Last update: March 16, 2007 - 10:33 AM

For years, health experts have anguished over how to get the flu vaccine to more children.

Now, some say the answer is to go where the kids are - and vaccinate them at school.

"It's a wonderful way to give flu vaccine to kids," said Dr. James King Jr., of the University of Maryland, who has studied school-based flu clinics in Minnesota and other states. "They're a captive audience."

This weekend, hundreds of families rushed to get flu shots in the Twin Cities following news that two 8-year-olds and a toddler died of influenza amid a recent rash of outbreaks in Minnesota. One clinic, at Children's Hospitals and Clinics in St. Paul, gave 1,545 free flu shots on Saturday, a spokeswoman said.

Not everyone thinks schools should be a site for flu shots because of cost and other drawbacks.

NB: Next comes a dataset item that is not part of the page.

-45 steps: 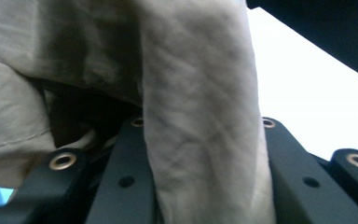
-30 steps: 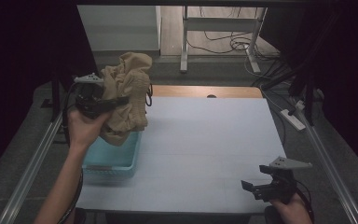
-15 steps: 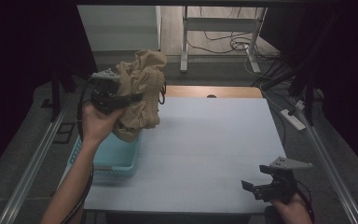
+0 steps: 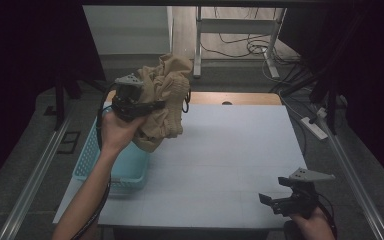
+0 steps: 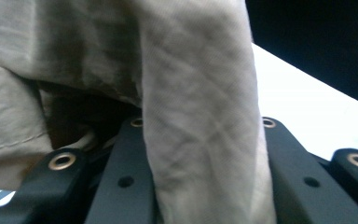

But King, a professor of pediatrics, says that vaccinating kids at school would do more than prevent children from getting the flu. It would also help protect their families and stem the spread of the disease, his research suggests.

"There is more and more evidence that kids are amazing amplifiers of flu," he said.

As parents know, children are germ magnets. They sneeze on each other in class, take the germs home - and infect several generations at once.

So, the theory goes, if you get to the kids in time, everyone may benefit.

Yet few school-age kids, as a rule, get annual flu shots, according to health experts.

Not long ago, the vaccine was mainly recommended for the elderly and chronically ill, who are most likely to die of severe complications, such as pneumonia.

But in the last few years, federal health officials have expanded the number of groups they consider a "high priority" for the flu shot - most recently, children under 5. Today, nearly two-thirds of the population falls into one of the high-risk groups as defined by the U.S. Centers for Disease Control and Prevention (CDC).

Now, debate is flourishing over whether to recommend that virtually everyone get the vaccine, said Patsy Stinchfield, a Minnesota hospital official who serves on the CDC's national advisory committee on immunization policy.

Or, short of that, they may start recommending it for all children (other than those with a medical risk).

"If we say that, then the next question is, OK, where are we going to do that?" said Stinchfield, a nurse practitioner who heads the infectious disease program at Children's Hospitals and Clinics of Minnesota. "They congregate at schools, so maybe that's appropriate."

Some say the task would overwhelm the schools.

"The problem is, for us to gear up in schools for a major deal like this in the fall would be difficult," said Ann Hoxie, a St. Paul school nurse who serves on the state's vaccine advisory panel. "That's a massive effort in a short window of time."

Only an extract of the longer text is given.